2• The grasslands of California originally consisted of perennial grasses. These plants have deep and extensive root systems and stay green all summer. When the Spanish introduced grazing sheep and cattle in the late 1700s, they also brought the seeds of annual grasses such as rye and oats. The grazing animals selectively ate the more nutritious native perennials, giving the annuals a big reproductive advantage. The native grasses were supplanted by the annuals in just a few generations, leaving the soil depleted and much drier.
Masanobu Fukuoka (1913–2008) was a farmer and philosopher who was born and raised on the Japanese island of Shikoku. He studied plant pathology and spent several years working as a customs inspector in Yokohama.
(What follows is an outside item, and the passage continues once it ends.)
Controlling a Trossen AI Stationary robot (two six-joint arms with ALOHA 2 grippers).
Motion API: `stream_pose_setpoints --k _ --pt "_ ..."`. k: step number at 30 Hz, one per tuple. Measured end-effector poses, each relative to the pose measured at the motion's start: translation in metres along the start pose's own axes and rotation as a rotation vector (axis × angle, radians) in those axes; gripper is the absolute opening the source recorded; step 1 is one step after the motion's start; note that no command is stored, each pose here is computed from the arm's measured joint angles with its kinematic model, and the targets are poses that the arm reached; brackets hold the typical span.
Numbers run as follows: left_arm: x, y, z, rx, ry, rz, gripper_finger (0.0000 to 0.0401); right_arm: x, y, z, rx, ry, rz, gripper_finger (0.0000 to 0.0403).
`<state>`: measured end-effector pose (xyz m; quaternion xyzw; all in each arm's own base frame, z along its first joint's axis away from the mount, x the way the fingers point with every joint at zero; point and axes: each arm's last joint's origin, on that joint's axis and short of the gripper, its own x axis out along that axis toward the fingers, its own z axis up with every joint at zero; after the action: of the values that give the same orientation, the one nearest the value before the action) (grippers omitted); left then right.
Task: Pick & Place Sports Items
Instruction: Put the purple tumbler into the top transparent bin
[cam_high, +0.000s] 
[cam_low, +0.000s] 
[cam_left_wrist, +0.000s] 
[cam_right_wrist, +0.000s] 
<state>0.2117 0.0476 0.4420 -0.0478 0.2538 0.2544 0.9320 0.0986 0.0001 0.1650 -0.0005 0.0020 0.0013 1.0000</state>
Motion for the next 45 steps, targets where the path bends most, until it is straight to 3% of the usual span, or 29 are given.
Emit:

While working there, at the age of twenty-five, he had an inspiration that changed his life. He decided to quit his job, return to his home village, and put his ideas into practice by applying them to agriculture.
In 1975 he wrote The One-Straw Revolution, a best-selling book that described his life’s journey, his philosophy, and farming techniques. This book has been translated into more than twenty-five languages and has helped make Mr. Fukuoka a leader in the worldwide sustainable-agriculture movement. He continued farming until shortly before his death in 2008, at the age of ninety-five.